*Problem requirements*
Reproduce exactly the line with "Seen at (134, 207)" and the lines after it. Stop at the last line of the data and include nothing else.

*Dataset records*
Start of Block
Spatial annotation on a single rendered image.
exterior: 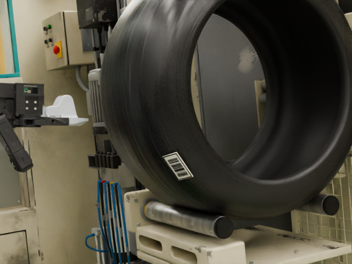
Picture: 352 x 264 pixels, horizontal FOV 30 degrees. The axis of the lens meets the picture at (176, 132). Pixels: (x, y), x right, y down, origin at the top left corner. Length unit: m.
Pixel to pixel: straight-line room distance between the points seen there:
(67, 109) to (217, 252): 0.41
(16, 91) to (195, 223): 0.46
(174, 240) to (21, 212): 0.59
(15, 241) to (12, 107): 0.71
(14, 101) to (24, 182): 0.69
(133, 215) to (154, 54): 0.50
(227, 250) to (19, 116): 0.49
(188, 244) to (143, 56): 0.41
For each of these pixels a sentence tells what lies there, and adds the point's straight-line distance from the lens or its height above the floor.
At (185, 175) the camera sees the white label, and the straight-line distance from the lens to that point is 1.28.
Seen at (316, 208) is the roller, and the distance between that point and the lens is 1.51.
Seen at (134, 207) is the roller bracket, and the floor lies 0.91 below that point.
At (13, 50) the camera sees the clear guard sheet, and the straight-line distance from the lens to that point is 1.91.
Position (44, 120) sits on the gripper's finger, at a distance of 1.24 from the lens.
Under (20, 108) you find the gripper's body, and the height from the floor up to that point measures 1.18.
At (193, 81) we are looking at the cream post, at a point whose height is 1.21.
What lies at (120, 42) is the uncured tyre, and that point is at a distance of 1.38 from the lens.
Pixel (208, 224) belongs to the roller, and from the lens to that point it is 1.35.
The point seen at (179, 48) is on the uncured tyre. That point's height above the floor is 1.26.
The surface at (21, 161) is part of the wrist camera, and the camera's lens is 1.24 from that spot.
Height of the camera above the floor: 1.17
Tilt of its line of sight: 3 degrees down
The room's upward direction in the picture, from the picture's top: 6 degrees counter-clockwise
End of Block
*Reply to the exercise*
Seen at (134, 207) is the roller bracket, and the floor lies 0.91 below that point.
At (13, 50) the camera sees the clear guard sheet, and the straight-line distance from the lens to that point is 1.91.
Position (44, 120) sits on the gripper's finger, at a distance of 1.24 from the lens.
Under (20, 108) you find the gripper's body, and the height from the floor up to that point measures 1.18.
At (193, 81) we are looking at the cream post, at a point whose height is 1.21.
What lies at (120, 42) is the uncured tyre, and that point is at a distance of 1.38 from the lens.
Pixel (208, 224) belongs to the roller, and from the lens to that point it is 1.35.
The point seen at (179, 48) is on the uncured tyre. That point's height above the floor is 1.26.
The surface at (21, 161) is part of the wrist camera, and the camera's lens is 1.24 from that spot.
Height of the camera above the floor: 1.17
Tilt of its line of sight: 3 degrees down
The room's upward direction in the picture, from the picture's top: 6 degrees counter-clockwise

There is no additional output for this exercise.